_Exercise requirements_:
Scan the entries below for the word "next", then copy each line that holds it.

_The records_:
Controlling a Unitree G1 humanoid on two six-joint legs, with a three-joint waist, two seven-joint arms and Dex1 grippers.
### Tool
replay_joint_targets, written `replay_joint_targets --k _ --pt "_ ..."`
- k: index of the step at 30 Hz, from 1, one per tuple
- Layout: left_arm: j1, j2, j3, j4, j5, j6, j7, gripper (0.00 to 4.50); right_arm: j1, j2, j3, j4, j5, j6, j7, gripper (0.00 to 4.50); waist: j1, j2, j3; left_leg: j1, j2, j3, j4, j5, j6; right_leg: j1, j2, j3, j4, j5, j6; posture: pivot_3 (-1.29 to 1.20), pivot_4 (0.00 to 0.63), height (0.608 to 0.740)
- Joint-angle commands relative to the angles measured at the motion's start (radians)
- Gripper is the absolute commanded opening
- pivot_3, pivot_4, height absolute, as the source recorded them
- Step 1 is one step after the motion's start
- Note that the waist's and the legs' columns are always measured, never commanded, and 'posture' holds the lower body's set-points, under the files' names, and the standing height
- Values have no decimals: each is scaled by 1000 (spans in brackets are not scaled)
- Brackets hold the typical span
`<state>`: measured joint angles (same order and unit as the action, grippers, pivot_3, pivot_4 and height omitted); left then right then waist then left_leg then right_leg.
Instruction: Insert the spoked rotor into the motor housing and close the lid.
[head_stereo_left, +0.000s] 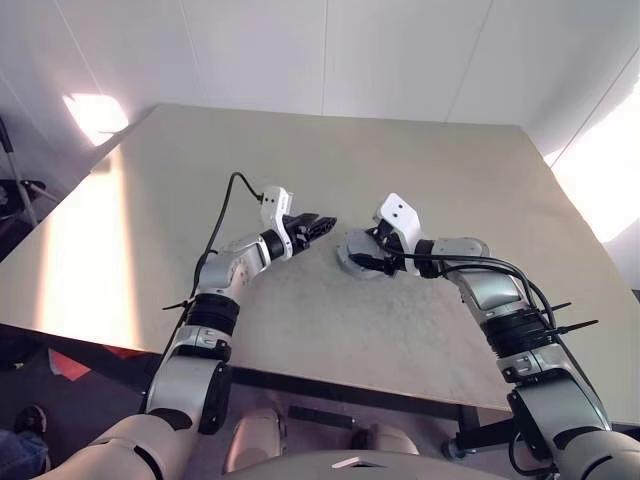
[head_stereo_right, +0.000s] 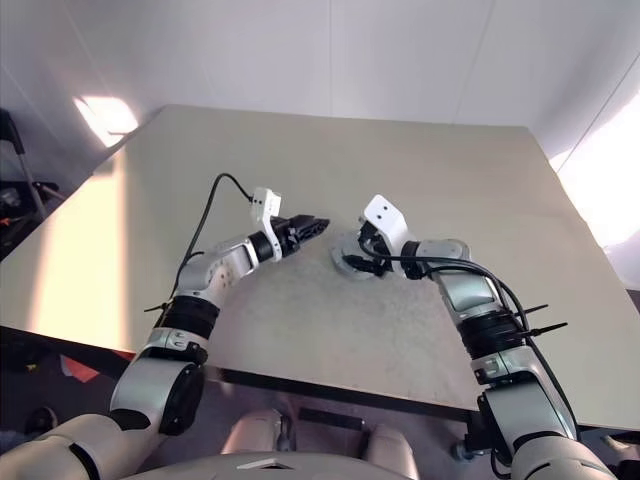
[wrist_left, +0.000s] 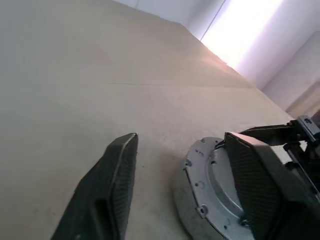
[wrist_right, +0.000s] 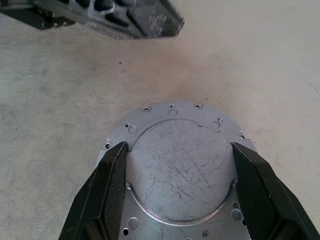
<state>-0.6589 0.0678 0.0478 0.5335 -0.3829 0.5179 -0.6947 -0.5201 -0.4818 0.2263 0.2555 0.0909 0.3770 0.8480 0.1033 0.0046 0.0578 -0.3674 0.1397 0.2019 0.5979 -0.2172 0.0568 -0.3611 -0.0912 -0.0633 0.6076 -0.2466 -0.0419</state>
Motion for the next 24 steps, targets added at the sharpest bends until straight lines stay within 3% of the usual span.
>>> replay_joint_targets --k 1,3,6,18,24 --pt "-10 -3 -20 -25 -14 86 -5 1347 41 -23 37 61 -56 38 -5 3106 0 0 0 0 0 0 0 0 1 0 0 0 0 0 0 0 0 740" --pt "-7 6 -54 -5 28 106 15 703 39 -21 34 62 -54 39 -9 3106 0 0 0 0 0 0 0 0 0 0 0 0 0 0 0 0 0 740" --pt "3 4 -59 -5 25 129 8 703 39 -20 33 62 -53 38 -14 3106 1 0 0 1 0 0 0 0 0 1 0 0 0 0 0 0 0 740" --pt "-38 -54 120 -60 -197 220 -16 703 34 -19 31 69 -57 30 -22 3106 0 0 0 1 0 0 0 0 0 1 0 0 -1 0 0 0 0 740" --pt "-101 -67 77 133 -111 236 59 703 30 -14 31 71 -57 27 -28 3106 -1 0 0 1 -1 0 0 0 1 1 0 0 -1 0 0 0 0 740"
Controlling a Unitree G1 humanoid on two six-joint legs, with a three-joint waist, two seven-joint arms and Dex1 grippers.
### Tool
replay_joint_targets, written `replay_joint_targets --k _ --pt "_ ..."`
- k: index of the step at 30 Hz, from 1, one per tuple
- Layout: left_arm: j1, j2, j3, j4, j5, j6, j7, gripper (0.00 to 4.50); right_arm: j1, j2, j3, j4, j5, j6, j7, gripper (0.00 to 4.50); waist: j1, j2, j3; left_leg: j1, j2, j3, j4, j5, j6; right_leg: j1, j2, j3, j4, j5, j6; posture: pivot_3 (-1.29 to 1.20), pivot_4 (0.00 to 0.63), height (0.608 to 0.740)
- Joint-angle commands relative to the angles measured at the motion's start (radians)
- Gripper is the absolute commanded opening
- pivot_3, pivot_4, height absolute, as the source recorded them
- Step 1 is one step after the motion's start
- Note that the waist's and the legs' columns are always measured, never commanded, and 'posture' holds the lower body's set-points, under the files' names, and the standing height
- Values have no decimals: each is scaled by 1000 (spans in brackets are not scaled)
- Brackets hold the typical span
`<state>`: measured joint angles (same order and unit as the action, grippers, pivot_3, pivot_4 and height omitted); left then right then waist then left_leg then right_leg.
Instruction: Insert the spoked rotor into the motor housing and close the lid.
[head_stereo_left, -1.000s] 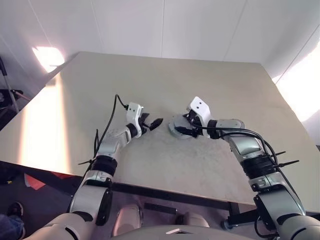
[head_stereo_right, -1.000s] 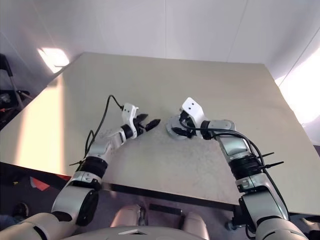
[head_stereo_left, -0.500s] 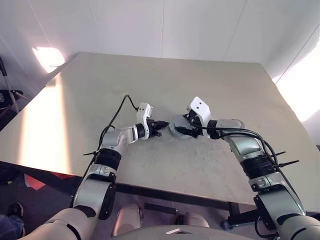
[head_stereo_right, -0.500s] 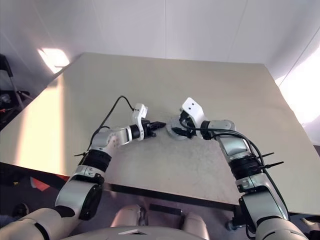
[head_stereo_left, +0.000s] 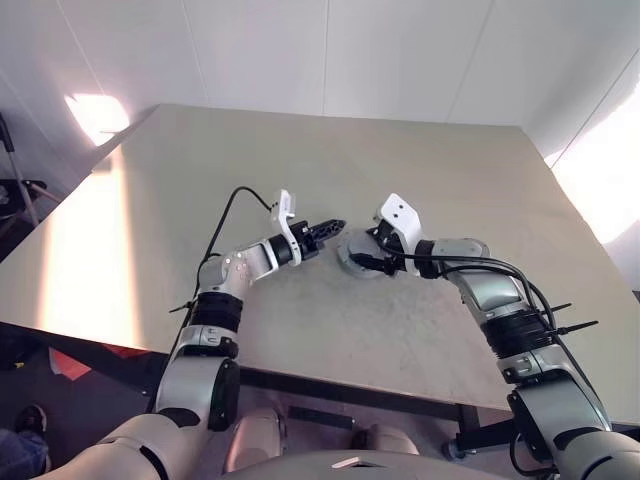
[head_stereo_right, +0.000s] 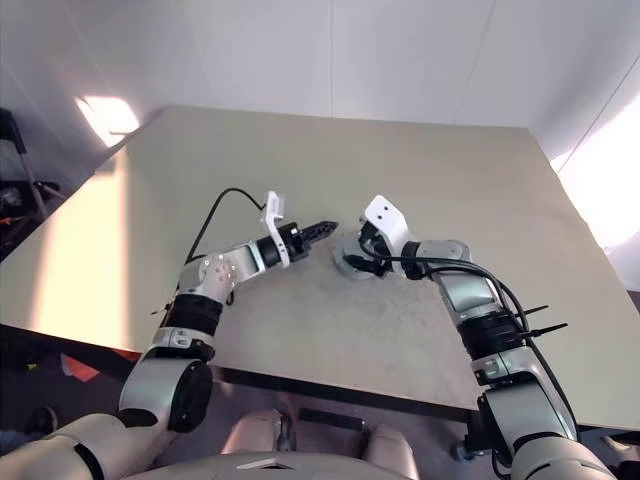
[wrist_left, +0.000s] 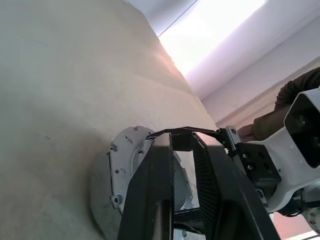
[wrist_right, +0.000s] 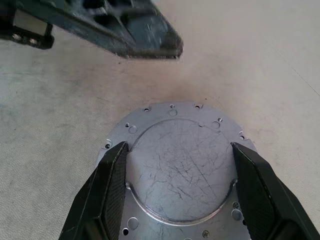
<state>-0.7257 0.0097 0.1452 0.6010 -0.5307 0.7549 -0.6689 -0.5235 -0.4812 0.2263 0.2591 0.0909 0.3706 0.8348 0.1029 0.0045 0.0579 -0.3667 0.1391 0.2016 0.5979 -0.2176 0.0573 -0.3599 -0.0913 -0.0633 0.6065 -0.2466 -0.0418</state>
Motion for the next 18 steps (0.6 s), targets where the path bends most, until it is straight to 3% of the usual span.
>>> replay_joint_targets --k 1,11,15,18 --pt "-43 -11 -21 89 42 5 40 703 33 -14 31 65 -56 34 -16 3106 -1 0 0 0 0 0 0 0 0 0 0 0 0 0 0 0 0 740" --pt "-70 -8 -51 156 93 31 58 703 36 -17 3 22 -34 63 -36 3106 1 0 0 8 -1 -1 -2 -1 1 8 0 0 -4 0 1 0 0 740" --pt "-70 -6 -50 160 101 15 62 665 28 -16 -44 -67 24 105 -17 4481 1 -1 1 8 -1 -1 -3 -1 1 8 -1 0 -4 0 1 0 0 740" --pt "-67 -4 -49 157 100 16 61 665 25 -20 -83 -154 66 136 -4 4481 0 -1 2 7 -1 -1 -3 0 0 7 0 0 -4 0 1 0 0 740"
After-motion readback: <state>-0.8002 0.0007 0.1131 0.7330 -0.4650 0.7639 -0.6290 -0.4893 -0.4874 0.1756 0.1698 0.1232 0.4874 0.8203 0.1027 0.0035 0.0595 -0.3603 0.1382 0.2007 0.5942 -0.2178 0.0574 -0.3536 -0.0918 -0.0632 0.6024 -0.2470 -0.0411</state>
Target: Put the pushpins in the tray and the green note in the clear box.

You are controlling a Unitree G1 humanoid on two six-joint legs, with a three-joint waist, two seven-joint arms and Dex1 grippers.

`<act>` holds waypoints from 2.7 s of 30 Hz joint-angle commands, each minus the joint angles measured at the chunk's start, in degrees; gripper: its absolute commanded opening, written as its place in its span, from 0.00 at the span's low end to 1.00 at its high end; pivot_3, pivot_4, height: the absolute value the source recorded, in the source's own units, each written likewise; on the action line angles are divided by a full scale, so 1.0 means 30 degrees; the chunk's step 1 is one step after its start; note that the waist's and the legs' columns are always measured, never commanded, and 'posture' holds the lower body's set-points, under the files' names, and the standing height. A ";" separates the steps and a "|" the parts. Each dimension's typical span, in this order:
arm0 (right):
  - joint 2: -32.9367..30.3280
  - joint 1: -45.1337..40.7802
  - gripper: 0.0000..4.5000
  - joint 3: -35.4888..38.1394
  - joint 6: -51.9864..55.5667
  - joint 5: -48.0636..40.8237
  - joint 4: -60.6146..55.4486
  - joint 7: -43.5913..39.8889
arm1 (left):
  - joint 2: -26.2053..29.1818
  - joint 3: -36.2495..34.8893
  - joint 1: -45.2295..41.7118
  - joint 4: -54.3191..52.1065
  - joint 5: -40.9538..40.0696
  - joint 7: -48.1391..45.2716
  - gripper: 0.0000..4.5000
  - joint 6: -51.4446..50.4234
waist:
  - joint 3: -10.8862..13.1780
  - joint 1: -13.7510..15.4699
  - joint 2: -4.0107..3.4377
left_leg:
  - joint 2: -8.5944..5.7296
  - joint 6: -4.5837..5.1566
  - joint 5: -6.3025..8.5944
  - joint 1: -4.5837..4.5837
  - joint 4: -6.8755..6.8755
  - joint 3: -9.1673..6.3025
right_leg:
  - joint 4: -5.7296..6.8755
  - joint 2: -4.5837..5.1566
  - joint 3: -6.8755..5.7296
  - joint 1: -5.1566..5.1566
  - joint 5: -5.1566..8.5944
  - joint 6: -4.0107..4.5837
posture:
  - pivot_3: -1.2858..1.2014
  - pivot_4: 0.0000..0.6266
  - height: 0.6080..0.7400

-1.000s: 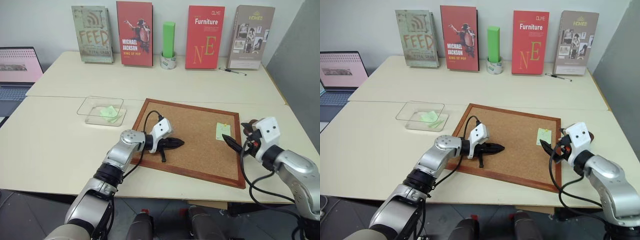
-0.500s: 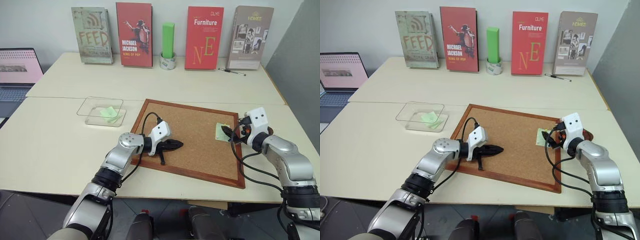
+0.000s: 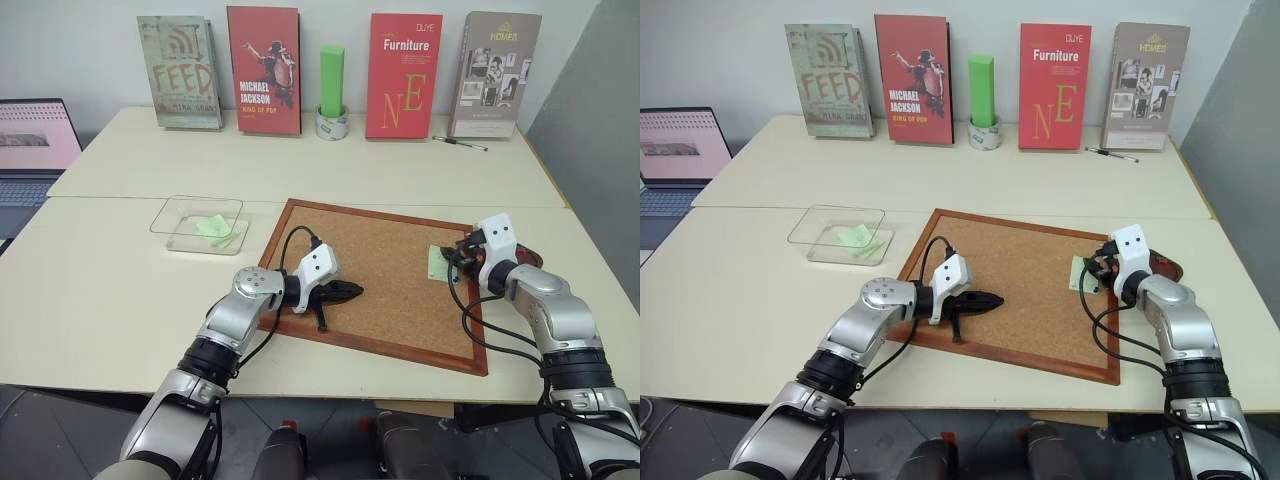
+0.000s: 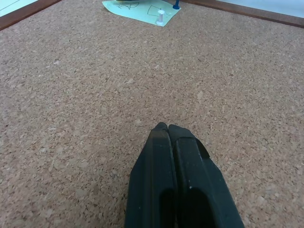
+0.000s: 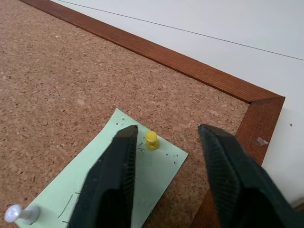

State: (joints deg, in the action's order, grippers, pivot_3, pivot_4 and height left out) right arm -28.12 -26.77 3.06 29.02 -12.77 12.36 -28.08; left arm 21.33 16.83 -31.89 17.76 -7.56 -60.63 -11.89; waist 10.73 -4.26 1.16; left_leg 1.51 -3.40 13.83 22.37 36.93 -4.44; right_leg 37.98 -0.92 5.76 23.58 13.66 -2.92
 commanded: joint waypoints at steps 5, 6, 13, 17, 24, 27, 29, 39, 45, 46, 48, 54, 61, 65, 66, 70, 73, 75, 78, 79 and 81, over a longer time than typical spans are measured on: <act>0.0047 -0.0321 0.10 0.0376 -0.0102 -0.0082 -0.1256 -0.0282 | 0.0287 0.0119 0.0261 0.0140 0.0412 0.0015 0.00 -0.0308 | 0.0000 -0.0137 0.0000 | 0.0000 0.0000 0.0000 -0.0004 0.0003 0.0000 | 0.0000 0.0000 -0.0001 -0.0009 -0.0001 -0.0002 | 0.52 0.24 1.00; 0.0023 -0.0291 0.04 0.0412 -0.0011 -0.0131 -0.1529 -0.0304 | 0.0280 0.0126 0.0236 0.0206 0.0442 0.0049 0.00 -0.0320 | 0.0000 -0.0139 0.0000 | 0.0000 0.0000 0.0000 -0.0004 0.0003 -0.0001 | 0.0000 0.0001 -0.0001 -0.0010 -0.0001 -0.0002 | 0.52 0.24 1.00; 0.0030 0.0016 0.00 0.0859 0.0800 -0.0506 -0.3602 0.0058 | 0.0388 0.0419 0.0164 0.0551 0.0785 0.0048 0.00 -0.0547 | 0.0002 -0.0140 -0.0003 | -0.0001 0.0000 0.0000 -0.0002 -0.0002 -0.0002 | -0.0001 0.0001 -0.0003 -0.0007 0.0000 -0.0001 | 0.52 0.24 1.00; 0.0050 0.0278 0.00 0.1209 0.1444 -0.0627 -0.4713 0.0404 | 0.0421 0.0510 0.0199 0.0562 0.0805 0.0017 0.00 -0.0606 | 0.0002 -0.0151 -0.0003 | -0.0001 0.0000 0.0000 -0.0015 0.0000 -0.0002 | -0.0001 0.0001 -0.0001 -0.0014 0.0000 -0.0003 | 0.52 0.24 1.00; -0.0176 0.0925 0.00 0.1987 0.2504 -0.0813 -0.6776 0.1209 | 0.0417 0.0605 0.0275 0.0524 0.0838 0.0090 0.00 -0.0717 | 0.0001 -0.0155 -0.0003 | 0.0000 0.0000 0.0000 -0.0045 0.0000 -0.0004 | -0.0002 0.0000 -0.0001 -0.0039 0.0003 0.0001 | 0.52 0.24 1.00; -0.0741 0.1801 0.00 0.2894 0.2421 -0.0487 -0.7582 0.1662 | 0.0451 0.0597 0.0353 0.0468 0.0823 0.0111 0.00 -0.0736 | 0.0001 -0.0151 -0.0003 | -0.0001 -0.0001 0.0000 -0.0040 -0.0001 -0.0004 | -0.0008 0.0003 0.0000 -0.0039 0.0003 0.0001 | 0.52 0.24 1.00; -0.1241 0.2379 0.00 0.3060 0.2157 -0.0028 -0.7723 0.1801 | 0.0468 0.0612 0.0383 0.0420 0.0810 0.0121 0.00 -0.0762 | 0.0001 -0.0148 -0.0002 | -0.0001 -0.0001 0.0000 -0.0034 -0.0003 -0.0003 | -0.0019 0.0003 0.0000 -0.0038 0.0005 0.0000 | 0.52 0.24 1.00; -0.3965 0.4507 0.00 0.0862 -0.0844 0.4644 -0.5701 0.2547 | 0.0441 0.0717 0.0190 0.0570 0.0851 0.0151 0.00 -0.0649 | -0.0006 -0.0228 -0.0007 | -0.0002 -0.0001 0.0000 -0.0101 -0.0009 0.0018 | -0.0024 0.0005 0.0028 -0.0068 0.0059 0.0090 | 0.52 0.24 1.00; -0.4025 0.4133 0.10 0.0102 -0.1860 0.5614 -0.4182 0.2432 | 0.0520 0.0656 0.0186 0.0575 0.0884 0.0169 0.00 -0.0613 | -0.0006 -0.0224 -0.0008 | -0.0003 -0.0001 0.0000 -0.0121 -0.0012 0.0025 | -0.0037 0.0005 0.0038 -0.0093 0.0065 0.0095 | 0.52 0.24 1.00; -0.3986 0.4073 0.11 0.0076 -0.1931 0.5668 -0.4030 0.2407 | 0.0536 0.0643 0.0200 0.0565 0.0889 0.0174 0.00 -0.0609 | -0.0006 -0.0212 -0.0008 | -0.0003 -0.0001 0.0001 -0.0122 -0.0014 0.0025 | -0.0038 0.0005 0.0036 -0.0093 0.0065 0.0095 | 0.52 0.24 1.00; -0.3895 0.3896 0.20 0.0056 -0.2045 0.5737 -0.3719 0.2395 | 0.0522 0.0613 0.0206 0.0563 0.0888 0.0224 0.00 -0.0622 | -0.0006 -0.0211 -0.0008 | -0.0004 -0.0002 0.0001 -0.0119 -0.0020 0.0025 | -0.0039 0.0005 0.0035 -0.0093 0.0064 0.0094 | 0.52 0.24 1.00; -0.3752 0.3585 0.48 0.0047 -0.2027 0.5783 -0.3512 0.2319 | 0.0489 0.0603 0.0167 0.0649 0.0924 0.0300 0.00 -0.0578 | -0.0005 -0.0211 -0.0007 | -0.0004 -0.0001 0.0001 -0.0120 -0.0018 0.0025 | -0.0039 0.0005 0.0035 -0.0094 0.0064 0.0093 | 0.52 0.24 1.00; -0.3894 0.3989 0.72 0.1049 -0.1541 0.5230 -0.4977 0.2193 | 0.0471 0.0610 0.0078 0.0820 0.0959 0.0295 0.00 -0.0466 | -0.0005 -0.0208 -0.0007 | -0.0004 -0.0001 0.0001 -0.0120 -0.0018 0.0024 | -0.0041 0.0005 0.0037 -0.0094 0.0065 0.0093 | 0.52 0.24 1.00; -0.2992 0.4667 0.72 0.2263 -0.0275 0.2858 -0.7616 0.1245 | 0.0452 0.0596 0.0008 0.0999 0.0989 0.0306 0.00 -0.0347 | -0.0005 -0.0203 -0.0007 | -0.0004 -0.0001 0.0001 -0.0119 -0.0018 0.0023 | -0.0042 0.0005 0.0037 -0.0095 0.0065 0.0093 | 0.52 0.24 1.00; -0.2672 0.4883 0.72 0.2460 0.0139 0.2163 -0.8297 0.0930 | 0.0454 0.0592 0.0002 0.1022 0.0991 0.0303 0.00 -0.0331 | -0.0005 -0.0203 -0.0006 | -0.0003 -0.0002 0.0001 -0.0121 -0.0018 0.0022 | -0.0042 0.0005 0.0036 -0.0095 0.0066 0.0093 | 0.52 0.24 1.00; -0.0569 0.6148 0.72 0.2886 0.1768 -0.0105 -1.0811 0.1002 | 0.0459 0.0580 -0.0046 0.1149 0.1008 0.0287 0.00 -0.0259 | -0.0005 -0.0198 -0.0003 | 0.0002 -0.0002 0.0001 -0.0123 -0.0020 0.0000 | -0.0042 0.0001 0.0018 -0.0102 0.0068 0.0095 | 0.52 0.24 1.00; 0.1009 0.6710 0.72 0.2904 0.2303 -0.0834 -1.1467 0.1806 | 0.0446 0.0577 -0.0059 0.1219 0.1019 0.0302 0.00 -0.0206 | -0.0004 -0.0198 -0.0003 | -0.0001 -0.0003 0.0002 -0.0117 -0.0018 0.0004 | -0.0051 0.0005 0.0028 -0.0102 0.0069 0.0095 | 0.52 0.24 1.00; 0.1901 0.6849 0.72 0.2859 0.2407 -0.0921 -1.1515 0.2475 | 0.0434 0.0570 -0.0061 0.1235 0.1021 0.0324 0.00 -0.0197 | -0.0004 -0.0202 -0.0003 | 0.0004 -0.0003 0.0002 -0.0118 -0.0015 0.0007 | -0.0064 0.0005 0.0028 -0.0101 0.0069 0.0096 | 0.52 0.24 1.00; 0.2653 0.6985 0.72 0.2513 0.2204 -0.0723 -1.1396 0.3055 | 0.0445 0.0569 -0.0029 0.1189 0.1016 0.0339 0.00 -0.0227 | -0.0004 -0.0202 -0.0003 | 0.0004 -0.0003 0.0002 -0.0119 -0.0017 0.0007 | -0.0071 0.0005 0.0028 -0.0099 0.0072 0.0099 | 0.52 0.24 1.00; 0.2762 0.7017 0.72 0.2392 0.2106 -0.0614 -1.1286 0.3172 | 0.0455 0.0576 -0.0013 0.1167 0.1017 0.0335 0.00 -0.0236 | -0.0004 -0.0202 -0.0003 | 0.0004 -0.0003 0.0002 -0.0119 -0.0018 0.0008 | -0.0075 0.0006 0.0028 -0.0099 0.0072 0.0100 | 0.52 0.24 1.00; 0.2882 0.7001 0.72 0.2216 0.1885 -0.0398 -1.0843 0.3361 | 0.0459 0.0582 -0.0063 0.1257 0.1042 0.0327 0.00 -0.0212 | -0.0004 -0.0201 -0.0003 | 0.0008 -0.0004 0.0002 -0.0119 -0.0021 0.0008 | -0.0080 0.0005 0.0025 -0.0098 0.0073 0.0101 | 0.52 0.24 1.00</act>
State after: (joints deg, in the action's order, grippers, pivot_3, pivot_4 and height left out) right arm -19.59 -5.59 9.77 36.31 -14.55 -19.81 -18.83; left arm 22.16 17.59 -32.93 19.03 -6.87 -60.31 -11.75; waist 10.72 -4.86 1.15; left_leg 1.54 -3.41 13.84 22.01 36.86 -4.42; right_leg 37.74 -0.91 5.83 23.29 13.88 -2.62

_Answer area_:
Motion for the next 24 steps, targets added at the sharpest bends until straight lines stay within 3% of the usual span.
Motion for the next 18 steps (0.6 s), targets where the path bends most, until it is straight to 3% of the usual span.

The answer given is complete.